Era el 2 de mayo de 2004 cuando Fidel Castor escuchó en la radio una terrible noticia. El secretario de Gobernación Santiago Creel anunciaba la ruptura de relaciones diplomáticas con México. El pan se le cayó de la mano y cayó dentro de su taza de café con leche, causando que el líquido se derramara casi tan explosivamente como lo hacían las ideas dentro de su cerebro.
Tan rápido como pudo, alcanzó el teléfono. Marcó varias veces, pero al parecer estaba ocupado, pues de un golpe azotó la bocina. “¡Qué haré!”, dijeron sus manos que se crispaban con avidez sobre el par de cabellos que todavía conservaba en su jovial cabeza. En eso estaba cuando un par de golpes secos llamaron a la puerta.
Sus ojos se llenaron de un miedo indescriptible. Se puso blanco, las manos le comenzaron a sudar y los nervios le impedían moverse a cualquier lado. Tembló como tiembla la gelatina antes de ser devorada por un niño pecoso. Y eso mismo le iba a pasar. Iba a ser devorado.

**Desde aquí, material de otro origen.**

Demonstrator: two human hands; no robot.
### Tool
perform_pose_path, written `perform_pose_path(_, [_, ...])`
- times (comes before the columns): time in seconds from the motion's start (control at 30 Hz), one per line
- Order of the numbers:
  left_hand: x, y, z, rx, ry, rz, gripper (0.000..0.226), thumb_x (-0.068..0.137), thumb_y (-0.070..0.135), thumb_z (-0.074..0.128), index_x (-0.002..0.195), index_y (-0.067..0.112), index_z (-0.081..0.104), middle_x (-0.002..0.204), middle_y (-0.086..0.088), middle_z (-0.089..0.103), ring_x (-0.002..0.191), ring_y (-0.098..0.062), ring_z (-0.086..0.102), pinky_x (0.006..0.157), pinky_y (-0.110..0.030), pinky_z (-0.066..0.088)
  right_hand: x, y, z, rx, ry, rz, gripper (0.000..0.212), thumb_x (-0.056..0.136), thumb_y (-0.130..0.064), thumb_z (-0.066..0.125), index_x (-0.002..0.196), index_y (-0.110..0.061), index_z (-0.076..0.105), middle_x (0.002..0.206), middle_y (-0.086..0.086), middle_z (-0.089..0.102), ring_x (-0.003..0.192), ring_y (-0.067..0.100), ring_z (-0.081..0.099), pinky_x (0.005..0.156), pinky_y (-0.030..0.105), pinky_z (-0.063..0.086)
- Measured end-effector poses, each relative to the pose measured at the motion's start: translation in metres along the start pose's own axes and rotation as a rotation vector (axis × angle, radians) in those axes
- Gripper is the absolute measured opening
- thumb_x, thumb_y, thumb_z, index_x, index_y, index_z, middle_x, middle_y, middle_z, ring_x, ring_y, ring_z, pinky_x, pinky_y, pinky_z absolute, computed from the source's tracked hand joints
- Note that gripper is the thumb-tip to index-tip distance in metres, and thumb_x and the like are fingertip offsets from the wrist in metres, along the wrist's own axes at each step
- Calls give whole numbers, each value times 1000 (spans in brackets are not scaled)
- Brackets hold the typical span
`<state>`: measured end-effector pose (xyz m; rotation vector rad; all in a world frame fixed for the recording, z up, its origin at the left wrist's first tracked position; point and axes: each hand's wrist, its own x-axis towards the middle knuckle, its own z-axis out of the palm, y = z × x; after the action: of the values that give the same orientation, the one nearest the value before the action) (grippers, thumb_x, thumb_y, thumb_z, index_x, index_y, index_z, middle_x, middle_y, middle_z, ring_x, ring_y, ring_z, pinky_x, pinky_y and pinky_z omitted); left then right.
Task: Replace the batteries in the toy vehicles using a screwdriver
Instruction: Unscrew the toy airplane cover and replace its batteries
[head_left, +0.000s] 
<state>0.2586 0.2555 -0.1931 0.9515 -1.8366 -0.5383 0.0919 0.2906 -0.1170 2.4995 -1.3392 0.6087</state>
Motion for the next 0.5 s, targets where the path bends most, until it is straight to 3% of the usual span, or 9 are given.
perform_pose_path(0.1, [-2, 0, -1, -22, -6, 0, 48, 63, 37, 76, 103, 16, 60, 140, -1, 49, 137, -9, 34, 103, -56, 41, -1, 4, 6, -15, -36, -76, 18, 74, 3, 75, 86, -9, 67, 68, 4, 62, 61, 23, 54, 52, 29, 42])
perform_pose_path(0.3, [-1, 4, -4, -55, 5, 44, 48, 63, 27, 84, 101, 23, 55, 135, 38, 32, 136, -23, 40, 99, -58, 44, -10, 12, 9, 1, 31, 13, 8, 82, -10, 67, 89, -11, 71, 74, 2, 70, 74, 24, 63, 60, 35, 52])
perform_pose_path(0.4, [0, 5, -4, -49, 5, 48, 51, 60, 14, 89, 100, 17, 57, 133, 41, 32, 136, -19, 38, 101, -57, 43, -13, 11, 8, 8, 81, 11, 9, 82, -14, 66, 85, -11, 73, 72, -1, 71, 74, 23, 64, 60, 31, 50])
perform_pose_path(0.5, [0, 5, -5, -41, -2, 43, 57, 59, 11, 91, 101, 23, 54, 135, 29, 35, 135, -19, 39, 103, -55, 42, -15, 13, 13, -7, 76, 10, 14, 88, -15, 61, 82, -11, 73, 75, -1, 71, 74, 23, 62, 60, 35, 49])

Dos toques volvieron a repetirse, sonando huecos y sordos. La saliva se agolpó en la garganta de Fidel Castor. No pudo hacer nada más que orinarse en sus calzoncillos, y temblar aún más. Al ver que nadie respondía a los llamados, quienquiera que estuviera afuera comenzó a forzar la cerradura.
Fidel Castro notó las venas que saltaban rítmicamente y cada vez con más fuerza en su frente. Quiso tomar un gran respiro, pero no pudo, el aire no se le metió a los pulmones. En ese momento, la puerta cedió ante la insistencia y se abrió lentamente. Entró un hombre con gabardina café, sombrero obscuro, ojos azules y con facciones anglosajonas. Lentamente y con parsimonia ensayada, sacó de su bolsillo derecho una pistola de pesado calibre.
“Llegó su hora, no puede escapar como la otra vez”, le dijo con una voz carcomida por los años a Fidel Castor. Se acercó lentamente al hombre que tenía en los pies un pequeño charco, y con firmeza apuntó la pistola a la cabeza del hombre de los pelos de juventud. “¿Por qué ahora?”, pensó desesperadamente Fidel Castor.
Había logrado escapar de tantas persecuciones. Se les había escurrido tantas veces a los hombres de la gabardina. En esos momentos recordó el último encuentro que tuvo con ellos, precisamente en Cuba; casi medio siglo había pasado desde entonces. Ahora estaba solo, temeroso y parecía que todo llegaba por fin a un término poco decoroso pero necesario, pues ya no podía seguir escapando como lo venía haciendo desde casi catorce siglos atrás.
Aceptado por fin su destino, se inclinó y puso sus manos sobre la cabeza. “Está bien. Lléveme adonde me tiene que llevar”. El hombre descargó su arma dieciocho veces sobre su víctima y salió sin mayor problema. Llegó hasta el automóvil gris que lo esperaba afuera. “Misión cumplida, informa a Washington que ya eliminamos a la rata”. “Muy bien, respondió el conductor. Ahora hay que asegurarnos de que esa rata era la que buscábamos. No nos vaya a pasar como siempre, que matamos a la que no es”. “No te preocupes, si no era, matamos a otra hasta dar con la correcta. ¡Malditas ratas! No nos dejan vivir en paz”. Dicho esto, subió al auto pero antes de cerrar la puerta tuvo la precaución de meter su cola sin pelo, porque ya habían sido varias veces las que la machucaba con la puerta del auto.